§ EXERCISE MATERIAL

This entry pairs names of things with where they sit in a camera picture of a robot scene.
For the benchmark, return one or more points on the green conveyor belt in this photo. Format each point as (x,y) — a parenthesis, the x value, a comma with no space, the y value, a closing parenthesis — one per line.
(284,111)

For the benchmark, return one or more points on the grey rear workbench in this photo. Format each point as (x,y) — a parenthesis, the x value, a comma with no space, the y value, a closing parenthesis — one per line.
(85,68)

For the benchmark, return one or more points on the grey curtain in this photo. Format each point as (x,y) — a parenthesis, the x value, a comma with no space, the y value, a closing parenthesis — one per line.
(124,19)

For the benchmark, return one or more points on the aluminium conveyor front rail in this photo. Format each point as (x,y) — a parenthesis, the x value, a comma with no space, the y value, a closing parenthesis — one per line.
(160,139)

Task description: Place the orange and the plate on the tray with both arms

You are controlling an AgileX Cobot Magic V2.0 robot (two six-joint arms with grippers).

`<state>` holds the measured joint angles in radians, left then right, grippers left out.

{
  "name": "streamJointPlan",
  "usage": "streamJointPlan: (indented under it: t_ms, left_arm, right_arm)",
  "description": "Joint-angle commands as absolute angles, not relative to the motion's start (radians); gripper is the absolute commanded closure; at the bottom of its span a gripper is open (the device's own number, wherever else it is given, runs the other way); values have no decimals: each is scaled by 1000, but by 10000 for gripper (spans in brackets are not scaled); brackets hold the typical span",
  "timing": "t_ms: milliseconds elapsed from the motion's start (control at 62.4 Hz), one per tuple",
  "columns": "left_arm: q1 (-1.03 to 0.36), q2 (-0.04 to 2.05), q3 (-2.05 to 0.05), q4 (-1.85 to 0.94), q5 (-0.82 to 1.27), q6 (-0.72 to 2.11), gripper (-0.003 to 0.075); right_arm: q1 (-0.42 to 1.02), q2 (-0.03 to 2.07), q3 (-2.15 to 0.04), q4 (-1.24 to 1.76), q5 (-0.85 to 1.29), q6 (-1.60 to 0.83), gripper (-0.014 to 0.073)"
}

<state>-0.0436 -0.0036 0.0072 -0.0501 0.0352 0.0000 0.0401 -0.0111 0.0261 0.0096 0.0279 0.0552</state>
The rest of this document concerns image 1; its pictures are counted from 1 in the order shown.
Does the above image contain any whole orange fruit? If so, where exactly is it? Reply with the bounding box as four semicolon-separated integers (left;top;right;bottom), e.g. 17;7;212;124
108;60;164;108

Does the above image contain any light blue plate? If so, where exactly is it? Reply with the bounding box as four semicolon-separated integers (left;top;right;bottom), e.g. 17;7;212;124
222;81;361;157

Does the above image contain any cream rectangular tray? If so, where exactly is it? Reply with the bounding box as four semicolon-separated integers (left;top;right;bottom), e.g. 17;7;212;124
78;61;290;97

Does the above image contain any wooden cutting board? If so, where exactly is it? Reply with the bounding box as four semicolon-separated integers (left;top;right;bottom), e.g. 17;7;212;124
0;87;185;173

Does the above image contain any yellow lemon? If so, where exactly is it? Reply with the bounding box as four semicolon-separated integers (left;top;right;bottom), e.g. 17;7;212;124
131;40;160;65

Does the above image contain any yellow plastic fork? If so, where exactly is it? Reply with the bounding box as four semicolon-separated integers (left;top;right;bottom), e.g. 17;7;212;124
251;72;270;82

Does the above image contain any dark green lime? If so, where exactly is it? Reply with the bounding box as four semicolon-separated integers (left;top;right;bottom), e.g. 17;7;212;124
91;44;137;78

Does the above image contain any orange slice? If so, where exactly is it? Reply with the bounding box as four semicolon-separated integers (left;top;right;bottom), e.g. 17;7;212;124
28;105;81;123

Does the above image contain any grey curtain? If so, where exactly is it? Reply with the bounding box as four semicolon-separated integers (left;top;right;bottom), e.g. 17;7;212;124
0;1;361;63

§ BRIEF
Extract all of the data shown above and repeat it verbatim.

§ FINISHED EXERCISE
This entry pairs names of things with where they sit in a camera picture of a robot scene.
For the benchmark, return one or more points on the green conveyor belt in this photo. Format each point as (x,y) — a parenthesis, the x value, a comma with no space, the y value, a closing parenthesis — one per line.
(284,111)

For the benchmark, return one or more points on the grey rear workbench in this photo. Format each point as (x,y) — a parenthesis, the x value, a comma with no space, the y value, a closing parenthesis — one per line.
(85,68)

For the benchmark, return one or more points on the grey curtain in this photo. Format each point as (x,y) — a parenthesis, the x value, a comma with no space, the y value, a closing parenthesis — one per line.
(124,19)

For the benchmark, return one or more points on the aluminium conveyor front rail in this photo. Format each point as (x,y) — a parenthesis, the x value, a comma with no space, the y value, a closing parenthesis — one per line.
(160,139)

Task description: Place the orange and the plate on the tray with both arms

You are controlling an AgileX Cobot Magic V2.0 robot (two six-joint arms with grippers).

`<state>` holds the measured joint angles in radians, left then right, grippers left out.

{
  "name": "streamJointPlan",
  "usage": "streamJointPlan: (indented under it: t_ms, left_arm, right_arm)",
  "description": "Joint-angle commands as absolute angles, not relative to the motion's start (radians); gripper is the absolute commanded closure; at the bottom of its span a gripper is open (the device's own number, wherever else it is given, runs the other way); values have no decimals: each is scaled by 1000, but by 10000 for gripper (spans in brackets are not scaled); brackets hold the typical span",
  "timing": "t_ms: milliseconds elapsed from the motion's start (control at 62.4 Hz), one per tuple",
  "columns": "left_arm: q1 (-1.03 to 0.36), q2 (-0.04 to 2.05), q3 (-2.05 to 0.05), q4 (-1.85 to 0.94), q5 (-0.82 to 1.27), q6 (-0.72 to 2.11), gripper (-0.003 to 0.075); right_arm: q1 (-0.42 to 1.02), q2 (-0.03 to 2.07), q3 (-2.15 to 0.04), q4 (-1.24 to 1.76), q5 (-0.85 to 1.29), q6 (-1.60 to 0.83), gripper (-0.014 to 0.073)"
}

<state>-0.0436 -0.0036 0.0072 -0.0501 0.0352 0.0000 0.0401 -0.0111 0.0261 0.0096 0.0279 0.0552</state>
The rest of this document concerns image 1; its pictures are counted from 1 in the order shown.
Does the above image contain any whole orange fruit? If so, where exactly is it? Reply with the bounding box as four semicolon-separated integers (left;top;right;bottom), e.g. 17;7;212;124
108;60;164;108

Does the above image contain any light blue plate? If so, where exactly is it? Reply with the bounding box as four semicolon-separated integers (left;top;right;bottom), e.g. 17;7;212;124
222;81;361;157

Does the above image contain any cream rectangular tray? If so, where exactly is it? Reply with the bounding box as four semicolon-separated integers (left;top;right;bottom), e.g. 17;7;212;124
78;61;290;97

Does the above image contain any wooden cutting board? If so, where exactly is it? Reply with the bounding box as four semicolon-separated integers (left;top;right;bottom), e.g. 17;7;212;124
0;87;185;173

Does the above image contain any yellow lemon? If so, where exactly is it? Reply with the bounding box as four semicolon-separated integers (left;top;right;bottom), e.g. 17;7;212;124
131;40;160;65

Does the above image contain any yellow plastic fork? If so, where exactly is it? Reply with the bounding box as four semicolon-separated integers (left;top;right;bottom), e.g. 17;7;212;124
251;72;270;82

Does the above image contain any dark green lime? If so, where exactly is it? Reply with the bounding box as four semicolon-separated integers (left;top;right;bottom), e.g. 17;7;212;124
91;44;137;78

Does the above image contain any orange slice? If so, where exactly is it? Reply with the bounding box as four semicolon-separated integers (left;top;right;bottom), e.g. 17;7;212;124
28;105;81;123

Does the above image contain any grey curtain? If so, where exactly is it? Reply with the bounding box as four semicolon-separated integers (left;top;right;bottom), e.g. 17;7;212;124
0;1;361;63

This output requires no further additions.